I admit that Iwrite today not with the purpose of defending the use of disposable containers, but rather to make a confession: I am a Southerner. And as do many of my comrades, I suffer from a delightful obsession with sweet tea. It delights my taste buds with biscuits or with fried chicken, with rice or bean, with earthy venison or a simple sandwich. I like ooo-gobs (1) of sugar and a glass big enough to hold all the oily water in the Gulf. I drink so much of it that I worry it will somehow show up in a specimen or blood sample and my doctor will threaten to send me to sugar rehab if I don't stop. Needless to say, my sweet tea habit is an unhealthy one. It has become my ritual every morning to fill my canteen bottle to the brim with sweet tea, gulp down the first three inches of it, then again top off the bottle and screw on the cap.

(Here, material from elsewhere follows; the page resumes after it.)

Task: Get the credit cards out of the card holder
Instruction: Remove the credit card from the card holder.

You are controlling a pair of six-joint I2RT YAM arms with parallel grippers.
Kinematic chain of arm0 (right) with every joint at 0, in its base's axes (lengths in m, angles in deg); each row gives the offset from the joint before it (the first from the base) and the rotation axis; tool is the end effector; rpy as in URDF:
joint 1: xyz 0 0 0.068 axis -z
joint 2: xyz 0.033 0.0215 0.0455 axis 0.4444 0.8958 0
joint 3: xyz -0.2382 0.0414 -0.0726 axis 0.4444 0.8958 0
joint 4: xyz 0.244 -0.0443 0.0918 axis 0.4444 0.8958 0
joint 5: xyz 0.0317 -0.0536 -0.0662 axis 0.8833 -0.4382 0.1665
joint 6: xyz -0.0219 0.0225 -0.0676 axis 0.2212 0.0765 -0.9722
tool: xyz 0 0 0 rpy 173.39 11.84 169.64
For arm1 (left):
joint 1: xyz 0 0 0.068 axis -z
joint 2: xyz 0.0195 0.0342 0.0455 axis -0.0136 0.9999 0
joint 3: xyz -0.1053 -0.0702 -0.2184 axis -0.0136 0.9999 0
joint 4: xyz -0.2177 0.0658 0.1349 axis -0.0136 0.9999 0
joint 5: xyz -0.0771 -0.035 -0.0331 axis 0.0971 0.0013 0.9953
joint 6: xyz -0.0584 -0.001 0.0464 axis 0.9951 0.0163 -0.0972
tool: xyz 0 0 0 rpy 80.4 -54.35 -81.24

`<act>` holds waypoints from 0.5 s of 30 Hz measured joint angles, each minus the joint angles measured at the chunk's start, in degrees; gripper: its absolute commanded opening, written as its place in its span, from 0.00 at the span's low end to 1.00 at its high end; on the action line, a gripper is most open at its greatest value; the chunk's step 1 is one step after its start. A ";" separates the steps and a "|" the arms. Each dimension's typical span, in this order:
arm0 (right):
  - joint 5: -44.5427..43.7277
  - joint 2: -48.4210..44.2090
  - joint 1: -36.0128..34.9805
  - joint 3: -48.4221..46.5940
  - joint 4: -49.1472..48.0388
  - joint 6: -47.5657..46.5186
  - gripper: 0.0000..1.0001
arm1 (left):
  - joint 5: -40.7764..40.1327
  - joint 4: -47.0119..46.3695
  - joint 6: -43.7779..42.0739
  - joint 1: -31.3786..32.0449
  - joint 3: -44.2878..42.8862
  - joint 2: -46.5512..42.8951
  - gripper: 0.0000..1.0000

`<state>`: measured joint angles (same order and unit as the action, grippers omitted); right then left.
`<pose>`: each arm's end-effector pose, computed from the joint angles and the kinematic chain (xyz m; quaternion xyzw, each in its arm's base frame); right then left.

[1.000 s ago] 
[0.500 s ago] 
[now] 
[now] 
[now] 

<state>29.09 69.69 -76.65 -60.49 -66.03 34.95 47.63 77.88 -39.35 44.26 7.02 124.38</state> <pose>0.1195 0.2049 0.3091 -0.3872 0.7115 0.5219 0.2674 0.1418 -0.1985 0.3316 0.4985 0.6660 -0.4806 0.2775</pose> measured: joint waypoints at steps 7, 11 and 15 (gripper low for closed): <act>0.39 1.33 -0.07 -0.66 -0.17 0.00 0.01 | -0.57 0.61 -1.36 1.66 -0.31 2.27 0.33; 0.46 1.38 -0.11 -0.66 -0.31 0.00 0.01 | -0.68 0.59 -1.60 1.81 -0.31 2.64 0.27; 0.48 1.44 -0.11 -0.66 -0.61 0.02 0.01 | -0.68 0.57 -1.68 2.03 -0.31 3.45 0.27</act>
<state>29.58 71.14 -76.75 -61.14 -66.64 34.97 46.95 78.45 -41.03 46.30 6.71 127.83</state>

I confess not only that I have an unhealthy habit, but that I have felt as if I am somehow cheating the fools who are actually have water in their water bottles. I enjoy my tea for the first few morning hours while they gargle down gulps of tepid water. I quietly feed the wiles and pleasures of my addiction while they monotonously hydrate all the day long.

Today for the first time I wondered if any others might be as bold and ingenious as myself by venturing to put something other than water in their water bottles too; I drink my glorious tea, and once, I knew of a lad who sipped coffee mingled with Irish whiskey from his tumbler every morning during Greek class. It is a curious incident that these conveniently opaque bottles have become such a craze among college students, isn't it? Eco-friendly, my hiney (2).

(1) 'ooo-gobs' is one of my mother's words, herein referred to as Glenna-isms, meaning "way more than there should be."
(2) 'hiney' - a Glenna-ism referring to one's hind quarters, as in "If I ever hear you talking during church again, I will take you to the bathroom and tan your hiney!!"